# Caching

This notebook illustrates the use of the climetlab cache and highlight some cache configuration settings.

The relevant Climetlab documentation is located at https://climetlab.readthedocs.io/en/latest/guide/caching.html

Relevant CliMetLab settings are:
- cache-directory 
- maximum-cache-disk-usage 
- maximum-cache-size

## How to run this exercise

This exercise is in the form of a [Jupyter notebook](https://jupyter.org/). It can be "run" in a number of free cloud based environments (see two options below). These require no installation.
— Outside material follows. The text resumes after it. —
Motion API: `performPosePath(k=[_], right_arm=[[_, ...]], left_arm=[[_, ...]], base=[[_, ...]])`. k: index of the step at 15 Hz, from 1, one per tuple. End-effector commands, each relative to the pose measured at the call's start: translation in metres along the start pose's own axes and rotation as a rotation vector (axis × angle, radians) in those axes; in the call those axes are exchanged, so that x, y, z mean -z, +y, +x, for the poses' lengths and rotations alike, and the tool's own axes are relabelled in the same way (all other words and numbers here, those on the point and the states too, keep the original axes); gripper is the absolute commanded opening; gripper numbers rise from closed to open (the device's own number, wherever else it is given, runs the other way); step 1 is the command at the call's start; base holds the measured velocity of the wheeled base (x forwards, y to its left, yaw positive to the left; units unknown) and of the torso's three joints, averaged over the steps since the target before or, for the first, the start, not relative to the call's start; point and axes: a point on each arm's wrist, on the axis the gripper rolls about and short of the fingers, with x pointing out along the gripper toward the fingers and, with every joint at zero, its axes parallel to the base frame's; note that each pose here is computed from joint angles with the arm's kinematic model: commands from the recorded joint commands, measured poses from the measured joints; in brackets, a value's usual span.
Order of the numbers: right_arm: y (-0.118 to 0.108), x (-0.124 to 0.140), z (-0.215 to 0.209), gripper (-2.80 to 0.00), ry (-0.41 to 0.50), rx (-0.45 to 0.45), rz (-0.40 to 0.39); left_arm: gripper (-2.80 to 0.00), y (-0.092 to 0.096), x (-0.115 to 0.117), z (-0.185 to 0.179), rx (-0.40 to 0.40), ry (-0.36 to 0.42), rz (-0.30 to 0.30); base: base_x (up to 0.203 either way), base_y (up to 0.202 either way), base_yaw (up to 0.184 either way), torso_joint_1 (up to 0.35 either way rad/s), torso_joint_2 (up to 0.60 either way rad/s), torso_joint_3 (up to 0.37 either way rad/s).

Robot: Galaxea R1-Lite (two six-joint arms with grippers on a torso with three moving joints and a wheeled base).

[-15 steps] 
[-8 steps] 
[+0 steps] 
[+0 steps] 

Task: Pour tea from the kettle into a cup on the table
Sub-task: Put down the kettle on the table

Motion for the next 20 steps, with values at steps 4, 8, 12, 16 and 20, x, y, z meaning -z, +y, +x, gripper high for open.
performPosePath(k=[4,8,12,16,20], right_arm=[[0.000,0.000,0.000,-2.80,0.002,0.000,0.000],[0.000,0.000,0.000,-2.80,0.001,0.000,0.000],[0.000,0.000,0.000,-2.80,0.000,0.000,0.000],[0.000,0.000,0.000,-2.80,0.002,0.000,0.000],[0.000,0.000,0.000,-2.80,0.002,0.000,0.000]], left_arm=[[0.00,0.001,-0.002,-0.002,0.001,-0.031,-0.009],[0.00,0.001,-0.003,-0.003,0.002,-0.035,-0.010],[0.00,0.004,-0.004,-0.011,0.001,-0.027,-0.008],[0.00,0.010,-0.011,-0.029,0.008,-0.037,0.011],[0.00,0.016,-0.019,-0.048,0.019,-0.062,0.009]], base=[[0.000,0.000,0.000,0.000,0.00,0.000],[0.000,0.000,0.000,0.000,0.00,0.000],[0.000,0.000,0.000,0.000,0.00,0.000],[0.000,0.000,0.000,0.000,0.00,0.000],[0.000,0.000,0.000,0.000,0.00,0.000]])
When you click on one of the links below ([`Open in Colab`](https://colab.research.google.com/github/ecmwf-projects/mooc-machine-learning-weather-climate/blob/main/tier_2/data_handling/03-caching-configuration.ipynb) or [`Launch in Deepnote`](https://deepnote.com/launch?url=https://github.com/ecmwf-projects/mooc-machine-learning-weather-climate/blob/main/tier_2/data_handling/03-caching-configuration.ipynb)) you will be prompted to create a free account, after which you will see the same page you see here. You can run each block of code by selecting shift+control repeatedly, or by selecting the "play" icon. 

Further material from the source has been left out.